Of course. I was merely clarifying as to what I meant by the phrase “all humans are ultimately the same”. When nyan—who is currently trying to ironman racism, or something—questioned the claim that the beliefs I described were “really” wrong, I expounded my claim a little further. I am in no way claiming that we should ignore variations in intelligence, violence etc. I am claiming that it is more useful to assume that the minor differences between individuals do not add up to stereotypes, especially since humans have a well-documented bias towards assuming superficial attitudes are somehow inherent, especially with regards to negatively connotative ones of our political enemies.
TL:DR: a) please read the parents and b) you’re technically correct, but only nominally so, and due to bias it is more effective to ignore this.

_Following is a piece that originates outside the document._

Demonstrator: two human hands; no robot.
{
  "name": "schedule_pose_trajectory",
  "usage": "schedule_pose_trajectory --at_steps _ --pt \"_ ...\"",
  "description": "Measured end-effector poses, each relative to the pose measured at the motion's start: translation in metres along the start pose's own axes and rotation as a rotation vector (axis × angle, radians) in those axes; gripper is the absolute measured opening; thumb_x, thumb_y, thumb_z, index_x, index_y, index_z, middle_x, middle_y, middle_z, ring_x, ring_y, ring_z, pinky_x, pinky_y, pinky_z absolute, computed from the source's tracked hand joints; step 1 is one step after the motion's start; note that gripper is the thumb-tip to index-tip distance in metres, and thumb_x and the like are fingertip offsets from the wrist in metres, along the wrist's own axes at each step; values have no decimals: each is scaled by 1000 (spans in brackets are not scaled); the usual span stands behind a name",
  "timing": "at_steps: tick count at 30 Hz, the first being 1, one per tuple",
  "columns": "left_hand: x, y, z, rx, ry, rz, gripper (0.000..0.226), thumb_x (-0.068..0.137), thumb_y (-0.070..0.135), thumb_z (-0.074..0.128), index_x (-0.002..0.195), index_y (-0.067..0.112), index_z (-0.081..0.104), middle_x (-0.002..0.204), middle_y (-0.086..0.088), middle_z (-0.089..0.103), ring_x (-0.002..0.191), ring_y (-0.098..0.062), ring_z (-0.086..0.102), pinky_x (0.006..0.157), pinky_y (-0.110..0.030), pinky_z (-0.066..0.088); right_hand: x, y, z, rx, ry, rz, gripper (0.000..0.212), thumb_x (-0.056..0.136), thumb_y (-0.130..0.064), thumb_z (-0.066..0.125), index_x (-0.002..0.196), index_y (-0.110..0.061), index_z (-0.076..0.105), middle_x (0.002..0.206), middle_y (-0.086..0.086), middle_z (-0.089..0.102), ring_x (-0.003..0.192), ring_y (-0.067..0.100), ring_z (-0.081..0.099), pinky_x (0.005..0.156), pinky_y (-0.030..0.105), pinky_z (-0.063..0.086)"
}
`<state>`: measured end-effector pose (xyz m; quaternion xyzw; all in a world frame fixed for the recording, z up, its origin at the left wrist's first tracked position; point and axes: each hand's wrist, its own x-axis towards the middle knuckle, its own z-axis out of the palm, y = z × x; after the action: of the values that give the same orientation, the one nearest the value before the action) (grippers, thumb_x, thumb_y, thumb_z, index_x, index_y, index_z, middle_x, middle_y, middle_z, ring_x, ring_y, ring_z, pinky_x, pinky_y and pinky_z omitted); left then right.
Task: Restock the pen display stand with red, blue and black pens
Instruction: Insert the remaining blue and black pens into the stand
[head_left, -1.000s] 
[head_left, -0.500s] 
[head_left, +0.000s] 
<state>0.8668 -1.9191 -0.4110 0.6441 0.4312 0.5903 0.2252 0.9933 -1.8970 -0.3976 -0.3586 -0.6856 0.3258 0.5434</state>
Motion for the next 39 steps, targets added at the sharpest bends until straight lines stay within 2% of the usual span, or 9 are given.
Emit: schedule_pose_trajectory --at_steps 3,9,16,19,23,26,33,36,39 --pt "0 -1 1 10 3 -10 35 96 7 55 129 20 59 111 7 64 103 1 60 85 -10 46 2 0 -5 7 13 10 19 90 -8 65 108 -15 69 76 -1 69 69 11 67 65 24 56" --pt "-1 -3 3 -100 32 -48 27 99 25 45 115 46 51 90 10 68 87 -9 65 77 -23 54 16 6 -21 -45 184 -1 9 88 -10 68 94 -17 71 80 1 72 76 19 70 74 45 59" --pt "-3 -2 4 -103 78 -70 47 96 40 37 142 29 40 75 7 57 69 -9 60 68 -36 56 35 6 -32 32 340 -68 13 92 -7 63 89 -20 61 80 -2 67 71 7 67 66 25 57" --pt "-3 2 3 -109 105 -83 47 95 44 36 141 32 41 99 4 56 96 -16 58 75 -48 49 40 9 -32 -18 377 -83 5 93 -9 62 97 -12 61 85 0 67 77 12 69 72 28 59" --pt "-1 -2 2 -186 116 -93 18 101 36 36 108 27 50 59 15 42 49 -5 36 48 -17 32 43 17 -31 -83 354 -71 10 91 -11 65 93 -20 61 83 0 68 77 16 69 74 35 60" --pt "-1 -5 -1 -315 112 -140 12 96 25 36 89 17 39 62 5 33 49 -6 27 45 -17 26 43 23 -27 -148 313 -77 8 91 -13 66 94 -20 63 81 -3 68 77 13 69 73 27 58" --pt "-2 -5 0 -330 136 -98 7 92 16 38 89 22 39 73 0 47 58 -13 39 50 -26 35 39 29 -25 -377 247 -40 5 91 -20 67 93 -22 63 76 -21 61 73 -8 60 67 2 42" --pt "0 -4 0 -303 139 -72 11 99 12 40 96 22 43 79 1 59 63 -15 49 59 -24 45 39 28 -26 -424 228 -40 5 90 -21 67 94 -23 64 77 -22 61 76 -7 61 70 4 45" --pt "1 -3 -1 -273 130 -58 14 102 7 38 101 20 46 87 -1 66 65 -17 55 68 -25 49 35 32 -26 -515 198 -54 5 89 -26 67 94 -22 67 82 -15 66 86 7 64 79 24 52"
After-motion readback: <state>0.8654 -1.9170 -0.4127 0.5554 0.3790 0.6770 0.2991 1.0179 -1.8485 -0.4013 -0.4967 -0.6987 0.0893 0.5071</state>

Is that really true, though ? As far as I know, and I may be wrong, there are some flaws that are indeed attributable to race. For example, white people suffer from a lack of UV protection as compared to almost everyone else; Asians find it more difficult to metabolize alcohol; etc.
Granted, you are very probably right about intelligence and violence, though.
Sorry, I meant flaws in their personality or whatever. The psychological unity of mankind and all that. Your co-worker kicks his desk because he’s an angry person, you kick your desk because your alarm clock didn’t go off and you had to skip breakfast and then it was raining … or, more to the point, we have to keep on killing Them because those bastards wont stop trying to kill us. And so on.